Among T-ALL cases registered at the German Cooperative Study Group for Childhood Acute Lymphoblastic Leukaemia (CoALL) Study Center and diagnosed between June 2005 and February 2022, a total of 167 pediatric and adolescent patients were eligible for the current study. Eligibility criteria are listed in the supplemental Data, available on the Blood website. Patients were treated uniformly according to CoALL 07-03 and 08-09, with informed consent obtained from their parents or guardians.¹⁷ 

T-LBL cases were identified at the NHL-Berlin-Frankfurt-Muenster (BFM) study center. All cases were documented after informed consent of patients, parents, or guardians (supplemental Table 1). These patients were diagnosed in Germany and received standard staging procedures and reference confirmation of diagnoses. All patients received treatment according to the NHL-BFM protocols for LBL,¹⁸ adhering to the established uniform treatment regimen. Paired initial and relapse samples were available for 11 T-LBL cases.

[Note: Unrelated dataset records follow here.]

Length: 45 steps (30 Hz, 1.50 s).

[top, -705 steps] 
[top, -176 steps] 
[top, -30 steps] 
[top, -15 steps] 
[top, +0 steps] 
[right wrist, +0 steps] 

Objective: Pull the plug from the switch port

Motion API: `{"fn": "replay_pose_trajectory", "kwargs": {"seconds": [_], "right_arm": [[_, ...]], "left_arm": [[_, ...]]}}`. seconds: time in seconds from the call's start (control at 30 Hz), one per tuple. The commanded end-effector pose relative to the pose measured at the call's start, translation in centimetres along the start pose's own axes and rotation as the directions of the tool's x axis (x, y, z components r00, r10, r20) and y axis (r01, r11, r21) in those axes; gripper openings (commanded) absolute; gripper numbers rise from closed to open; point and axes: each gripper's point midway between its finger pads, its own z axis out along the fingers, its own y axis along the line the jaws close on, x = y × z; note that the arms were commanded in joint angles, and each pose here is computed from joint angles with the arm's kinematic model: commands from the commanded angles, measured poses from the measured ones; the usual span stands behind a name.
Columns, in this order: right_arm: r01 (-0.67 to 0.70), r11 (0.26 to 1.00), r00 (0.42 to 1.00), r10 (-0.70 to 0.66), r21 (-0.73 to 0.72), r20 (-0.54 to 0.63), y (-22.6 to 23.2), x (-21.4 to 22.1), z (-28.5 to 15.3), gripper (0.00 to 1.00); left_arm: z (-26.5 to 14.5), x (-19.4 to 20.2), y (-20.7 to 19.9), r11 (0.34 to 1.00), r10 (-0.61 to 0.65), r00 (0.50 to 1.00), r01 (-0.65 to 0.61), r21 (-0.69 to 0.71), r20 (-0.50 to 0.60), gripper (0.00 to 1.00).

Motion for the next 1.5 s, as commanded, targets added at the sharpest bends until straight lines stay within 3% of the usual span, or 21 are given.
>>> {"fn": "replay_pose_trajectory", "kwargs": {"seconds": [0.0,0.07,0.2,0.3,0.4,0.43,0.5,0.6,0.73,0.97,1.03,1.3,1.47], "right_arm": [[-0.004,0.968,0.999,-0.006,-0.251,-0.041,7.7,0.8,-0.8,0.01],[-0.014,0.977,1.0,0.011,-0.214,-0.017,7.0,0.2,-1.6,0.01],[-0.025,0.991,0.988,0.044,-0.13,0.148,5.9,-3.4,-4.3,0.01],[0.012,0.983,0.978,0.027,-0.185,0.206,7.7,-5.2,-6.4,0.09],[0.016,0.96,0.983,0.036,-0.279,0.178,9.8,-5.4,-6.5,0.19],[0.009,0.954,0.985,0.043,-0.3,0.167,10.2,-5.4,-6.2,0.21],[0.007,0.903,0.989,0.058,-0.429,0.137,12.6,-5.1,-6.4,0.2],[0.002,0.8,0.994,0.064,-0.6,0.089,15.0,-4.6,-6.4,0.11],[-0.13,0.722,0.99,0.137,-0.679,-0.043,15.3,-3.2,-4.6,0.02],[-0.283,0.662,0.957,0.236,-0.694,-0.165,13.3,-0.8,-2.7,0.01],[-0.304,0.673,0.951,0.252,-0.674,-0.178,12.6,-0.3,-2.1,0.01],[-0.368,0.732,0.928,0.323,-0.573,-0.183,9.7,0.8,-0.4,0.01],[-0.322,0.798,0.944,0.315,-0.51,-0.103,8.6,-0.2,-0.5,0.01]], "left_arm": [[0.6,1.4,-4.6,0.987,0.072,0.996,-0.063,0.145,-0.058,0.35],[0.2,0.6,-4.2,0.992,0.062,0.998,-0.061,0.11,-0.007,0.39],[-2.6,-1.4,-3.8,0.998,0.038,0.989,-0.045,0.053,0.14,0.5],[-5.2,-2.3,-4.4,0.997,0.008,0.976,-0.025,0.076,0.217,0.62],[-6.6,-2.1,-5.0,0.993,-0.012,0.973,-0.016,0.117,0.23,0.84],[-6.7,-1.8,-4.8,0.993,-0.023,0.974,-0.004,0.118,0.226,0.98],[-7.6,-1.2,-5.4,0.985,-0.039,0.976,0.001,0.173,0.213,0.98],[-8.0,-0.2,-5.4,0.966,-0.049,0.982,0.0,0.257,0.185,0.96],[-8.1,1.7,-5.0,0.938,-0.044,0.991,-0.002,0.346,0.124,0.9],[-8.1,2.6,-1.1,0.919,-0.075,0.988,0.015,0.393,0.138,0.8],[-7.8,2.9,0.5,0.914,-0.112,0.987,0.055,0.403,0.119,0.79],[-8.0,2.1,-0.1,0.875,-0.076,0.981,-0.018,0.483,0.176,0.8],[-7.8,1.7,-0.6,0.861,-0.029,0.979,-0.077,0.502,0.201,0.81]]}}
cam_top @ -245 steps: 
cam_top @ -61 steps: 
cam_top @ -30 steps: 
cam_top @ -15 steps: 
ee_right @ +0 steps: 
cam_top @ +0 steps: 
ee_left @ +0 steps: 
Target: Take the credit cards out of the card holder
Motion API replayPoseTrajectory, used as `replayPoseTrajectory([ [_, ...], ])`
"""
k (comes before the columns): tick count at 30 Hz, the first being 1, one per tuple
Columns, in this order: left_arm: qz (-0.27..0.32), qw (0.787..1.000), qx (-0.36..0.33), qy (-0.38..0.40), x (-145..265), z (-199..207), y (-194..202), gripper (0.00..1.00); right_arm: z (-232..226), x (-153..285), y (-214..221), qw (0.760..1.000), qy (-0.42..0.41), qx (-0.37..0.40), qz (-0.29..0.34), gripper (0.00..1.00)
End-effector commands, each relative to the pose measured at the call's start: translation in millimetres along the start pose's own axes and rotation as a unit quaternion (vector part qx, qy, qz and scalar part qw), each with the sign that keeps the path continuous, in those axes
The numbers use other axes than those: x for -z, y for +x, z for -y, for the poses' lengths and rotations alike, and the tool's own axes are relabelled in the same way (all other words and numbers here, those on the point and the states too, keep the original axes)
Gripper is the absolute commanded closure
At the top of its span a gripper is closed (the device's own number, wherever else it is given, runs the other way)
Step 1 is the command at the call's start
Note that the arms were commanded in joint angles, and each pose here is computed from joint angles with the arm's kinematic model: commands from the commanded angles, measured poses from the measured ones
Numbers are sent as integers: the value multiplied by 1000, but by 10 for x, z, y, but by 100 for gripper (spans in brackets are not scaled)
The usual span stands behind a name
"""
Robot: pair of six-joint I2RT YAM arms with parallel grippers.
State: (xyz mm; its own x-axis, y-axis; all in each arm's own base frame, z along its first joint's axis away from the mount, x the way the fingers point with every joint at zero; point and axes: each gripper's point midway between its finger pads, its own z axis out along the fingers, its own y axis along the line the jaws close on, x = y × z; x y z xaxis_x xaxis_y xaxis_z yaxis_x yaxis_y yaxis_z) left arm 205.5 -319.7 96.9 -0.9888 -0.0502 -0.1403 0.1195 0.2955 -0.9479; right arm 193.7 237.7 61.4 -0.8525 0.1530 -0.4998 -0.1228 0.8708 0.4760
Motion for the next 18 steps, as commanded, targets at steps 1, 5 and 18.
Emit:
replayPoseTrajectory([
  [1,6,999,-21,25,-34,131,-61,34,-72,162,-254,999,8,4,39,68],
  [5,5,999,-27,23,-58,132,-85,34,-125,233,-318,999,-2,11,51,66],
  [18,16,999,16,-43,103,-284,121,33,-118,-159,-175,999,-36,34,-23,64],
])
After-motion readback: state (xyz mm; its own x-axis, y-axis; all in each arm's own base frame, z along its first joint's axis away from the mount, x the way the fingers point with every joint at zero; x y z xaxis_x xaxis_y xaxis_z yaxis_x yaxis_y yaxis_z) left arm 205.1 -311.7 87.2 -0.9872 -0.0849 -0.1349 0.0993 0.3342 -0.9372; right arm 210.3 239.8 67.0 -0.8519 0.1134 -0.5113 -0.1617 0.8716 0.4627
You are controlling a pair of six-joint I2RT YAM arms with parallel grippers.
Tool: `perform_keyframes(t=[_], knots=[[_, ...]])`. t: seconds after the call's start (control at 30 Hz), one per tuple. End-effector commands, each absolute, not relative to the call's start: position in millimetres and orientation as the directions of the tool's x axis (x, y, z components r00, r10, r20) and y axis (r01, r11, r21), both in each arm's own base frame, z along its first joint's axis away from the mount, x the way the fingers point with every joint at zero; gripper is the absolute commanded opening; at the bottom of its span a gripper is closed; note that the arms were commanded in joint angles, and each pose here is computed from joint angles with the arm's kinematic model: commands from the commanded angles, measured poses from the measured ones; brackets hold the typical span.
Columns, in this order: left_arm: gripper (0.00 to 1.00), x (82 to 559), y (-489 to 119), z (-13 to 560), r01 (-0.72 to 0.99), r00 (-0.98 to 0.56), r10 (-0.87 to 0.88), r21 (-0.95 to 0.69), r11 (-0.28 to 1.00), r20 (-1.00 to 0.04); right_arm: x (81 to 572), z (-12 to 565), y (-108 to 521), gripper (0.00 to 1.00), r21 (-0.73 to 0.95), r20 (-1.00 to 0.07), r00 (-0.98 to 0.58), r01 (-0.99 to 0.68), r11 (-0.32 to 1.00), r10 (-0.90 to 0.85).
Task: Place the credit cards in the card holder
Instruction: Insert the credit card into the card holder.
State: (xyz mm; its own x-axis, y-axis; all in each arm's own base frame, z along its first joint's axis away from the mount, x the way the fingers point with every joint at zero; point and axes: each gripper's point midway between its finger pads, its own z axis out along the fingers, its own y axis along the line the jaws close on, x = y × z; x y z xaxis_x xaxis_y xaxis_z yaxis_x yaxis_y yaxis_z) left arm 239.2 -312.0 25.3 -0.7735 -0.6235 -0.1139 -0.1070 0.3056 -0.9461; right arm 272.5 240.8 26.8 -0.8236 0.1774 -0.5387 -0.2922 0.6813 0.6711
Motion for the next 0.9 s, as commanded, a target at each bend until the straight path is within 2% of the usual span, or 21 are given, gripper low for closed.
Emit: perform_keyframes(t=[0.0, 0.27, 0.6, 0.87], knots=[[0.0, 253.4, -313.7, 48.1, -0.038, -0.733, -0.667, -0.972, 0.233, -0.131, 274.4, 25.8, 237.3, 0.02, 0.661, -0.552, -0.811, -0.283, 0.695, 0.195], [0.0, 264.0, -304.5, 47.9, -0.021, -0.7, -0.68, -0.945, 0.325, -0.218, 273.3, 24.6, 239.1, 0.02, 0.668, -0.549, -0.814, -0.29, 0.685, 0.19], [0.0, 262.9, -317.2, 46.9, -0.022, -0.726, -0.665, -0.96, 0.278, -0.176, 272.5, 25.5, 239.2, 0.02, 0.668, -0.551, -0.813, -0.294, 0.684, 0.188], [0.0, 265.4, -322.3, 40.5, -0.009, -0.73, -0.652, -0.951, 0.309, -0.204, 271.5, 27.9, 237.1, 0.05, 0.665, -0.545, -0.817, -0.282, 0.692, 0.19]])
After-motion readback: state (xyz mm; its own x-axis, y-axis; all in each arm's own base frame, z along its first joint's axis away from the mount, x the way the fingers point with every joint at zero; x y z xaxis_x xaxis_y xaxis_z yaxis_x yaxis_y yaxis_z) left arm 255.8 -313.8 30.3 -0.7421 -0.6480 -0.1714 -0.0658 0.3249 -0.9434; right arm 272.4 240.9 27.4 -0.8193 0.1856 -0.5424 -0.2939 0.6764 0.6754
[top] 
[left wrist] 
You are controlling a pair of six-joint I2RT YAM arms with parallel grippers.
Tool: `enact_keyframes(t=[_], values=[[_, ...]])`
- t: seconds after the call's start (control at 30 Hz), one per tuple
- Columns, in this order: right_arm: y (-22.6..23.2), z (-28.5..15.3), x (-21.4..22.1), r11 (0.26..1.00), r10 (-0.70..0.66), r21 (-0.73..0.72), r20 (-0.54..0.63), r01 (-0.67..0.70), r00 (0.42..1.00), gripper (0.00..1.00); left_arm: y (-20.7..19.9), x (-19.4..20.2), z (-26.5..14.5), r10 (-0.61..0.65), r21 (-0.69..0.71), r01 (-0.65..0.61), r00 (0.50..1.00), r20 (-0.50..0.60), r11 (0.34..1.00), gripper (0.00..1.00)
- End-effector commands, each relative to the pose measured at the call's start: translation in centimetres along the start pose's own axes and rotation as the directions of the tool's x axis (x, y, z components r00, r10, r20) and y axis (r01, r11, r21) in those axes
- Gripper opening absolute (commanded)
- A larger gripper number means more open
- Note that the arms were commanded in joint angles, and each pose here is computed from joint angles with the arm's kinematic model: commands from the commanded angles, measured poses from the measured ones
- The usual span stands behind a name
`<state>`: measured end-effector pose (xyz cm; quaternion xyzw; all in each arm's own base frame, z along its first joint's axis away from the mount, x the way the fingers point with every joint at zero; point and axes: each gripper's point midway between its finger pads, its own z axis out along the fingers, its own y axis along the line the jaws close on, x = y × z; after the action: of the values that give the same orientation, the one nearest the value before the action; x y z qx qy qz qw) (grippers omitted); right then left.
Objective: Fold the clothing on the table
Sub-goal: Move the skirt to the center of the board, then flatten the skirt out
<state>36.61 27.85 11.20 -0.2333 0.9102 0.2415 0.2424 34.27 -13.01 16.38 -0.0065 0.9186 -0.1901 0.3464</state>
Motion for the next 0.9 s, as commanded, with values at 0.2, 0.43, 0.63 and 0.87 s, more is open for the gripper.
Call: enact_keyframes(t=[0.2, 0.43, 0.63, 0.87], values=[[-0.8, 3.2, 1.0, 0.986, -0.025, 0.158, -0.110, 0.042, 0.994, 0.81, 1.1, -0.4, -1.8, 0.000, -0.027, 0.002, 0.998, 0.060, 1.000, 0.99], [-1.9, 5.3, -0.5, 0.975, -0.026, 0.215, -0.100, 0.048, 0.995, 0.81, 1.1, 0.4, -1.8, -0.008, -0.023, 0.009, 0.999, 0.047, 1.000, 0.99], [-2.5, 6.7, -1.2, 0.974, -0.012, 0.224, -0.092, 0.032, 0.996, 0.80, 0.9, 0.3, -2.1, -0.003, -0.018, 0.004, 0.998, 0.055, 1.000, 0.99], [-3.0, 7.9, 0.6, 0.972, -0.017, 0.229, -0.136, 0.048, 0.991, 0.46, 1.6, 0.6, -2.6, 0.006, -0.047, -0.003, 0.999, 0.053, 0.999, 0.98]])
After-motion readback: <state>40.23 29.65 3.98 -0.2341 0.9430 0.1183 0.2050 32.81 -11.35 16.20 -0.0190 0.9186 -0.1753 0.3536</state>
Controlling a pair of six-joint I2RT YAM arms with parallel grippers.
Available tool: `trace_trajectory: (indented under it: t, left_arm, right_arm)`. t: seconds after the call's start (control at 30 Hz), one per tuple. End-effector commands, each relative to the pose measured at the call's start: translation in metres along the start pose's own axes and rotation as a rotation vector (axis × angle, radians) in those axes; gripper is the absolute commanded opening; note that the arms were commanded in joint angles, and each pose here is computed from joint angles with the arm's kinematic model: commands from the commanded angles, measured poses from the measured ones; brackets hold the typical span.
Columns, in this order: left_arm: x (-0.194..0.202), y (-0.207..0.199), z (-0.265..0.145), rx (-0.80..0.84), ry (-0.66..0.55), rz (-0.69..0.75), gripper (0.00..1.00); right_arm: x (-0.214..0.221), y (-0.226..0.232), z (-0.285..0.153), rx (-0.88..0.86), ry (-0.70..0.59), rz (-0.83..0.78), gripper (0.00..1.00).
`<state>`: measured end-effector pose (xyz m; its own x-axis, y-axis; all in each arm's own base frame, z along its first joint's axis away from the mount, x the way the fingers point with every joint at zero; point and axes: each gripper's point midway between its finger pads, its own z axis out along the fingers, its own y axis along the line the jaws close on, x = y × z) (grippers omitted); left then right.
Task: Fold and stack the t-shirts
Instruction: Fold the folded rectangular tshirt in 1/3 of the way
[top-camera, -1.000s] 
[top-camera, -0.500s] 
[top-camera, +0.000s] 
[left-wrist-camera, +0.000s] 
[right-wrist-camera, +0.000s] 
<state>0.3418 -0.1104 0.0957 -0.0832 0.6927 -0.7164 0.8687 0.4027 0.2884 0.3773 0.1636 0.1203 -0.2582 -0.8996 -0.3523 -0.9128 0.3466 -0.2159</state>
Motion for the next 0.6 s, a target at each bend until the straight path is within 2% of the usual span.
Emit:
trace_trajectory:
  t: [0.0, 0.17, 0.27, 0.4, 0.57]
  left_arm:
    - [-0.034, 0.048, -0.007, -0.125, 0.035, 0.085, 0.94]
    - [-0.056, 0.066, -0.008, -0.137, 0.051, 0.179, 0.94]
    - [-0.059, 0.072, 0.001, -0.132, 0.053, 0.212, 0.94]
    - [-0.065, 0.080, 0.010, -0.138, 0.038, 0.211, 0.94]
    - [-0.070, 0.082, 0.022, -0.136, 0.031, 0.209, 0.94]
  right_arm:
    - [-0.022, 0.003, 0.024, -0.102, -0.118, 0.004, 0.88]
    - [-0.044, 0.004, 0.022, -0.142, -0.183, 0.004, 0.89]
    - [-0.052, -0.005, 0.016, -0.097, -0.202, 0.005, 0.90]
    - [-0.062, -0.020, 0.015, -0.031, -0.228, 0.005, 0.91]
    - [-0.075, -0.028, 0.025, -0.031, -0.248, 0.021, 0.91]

To detect the TRB::NOTCH1 genomic breakpoints, we established an mPCR method. This method was validated using genomic DNA from the SUP-T1 cell line (DSMZ-No. ACC 140) and samples from patients with T-LBL with known t(7;9)(q34;q34.3) gene fusion detected by gc-HTS, as well as the Jurkat cell line (DSMZ-No. ACC 282), and patient samples without gene fusion as negative controls. The mPCR was designed using a set of forward primers specific to all J and D segments of the TRB gene and a set of reverse primers targeting the NOTCH1 gene in a range from exon 24 to intron 27. This primer configuration is intended to amplify a product resulting from the proximity of TRB and NOTCH1 in a head-to-head configuration, indicative of the t(7;9)(q34;q34.3) gene fusion. To enhance the detection of head-to-head gene fusion events involving the J and D segments of the TRB gene and the NOTCH1 gene, ranging from exon 24 to intron 27, we employed a touchdown PCR protocol. All primers were tested both in a multiplex as well as in individual TRB- and NOTCH1-specific primer pair combinations with specific annealing conditions. The primer sequences, PCR setup, and cycling conditions are described in supplemental Tables 2 and 3.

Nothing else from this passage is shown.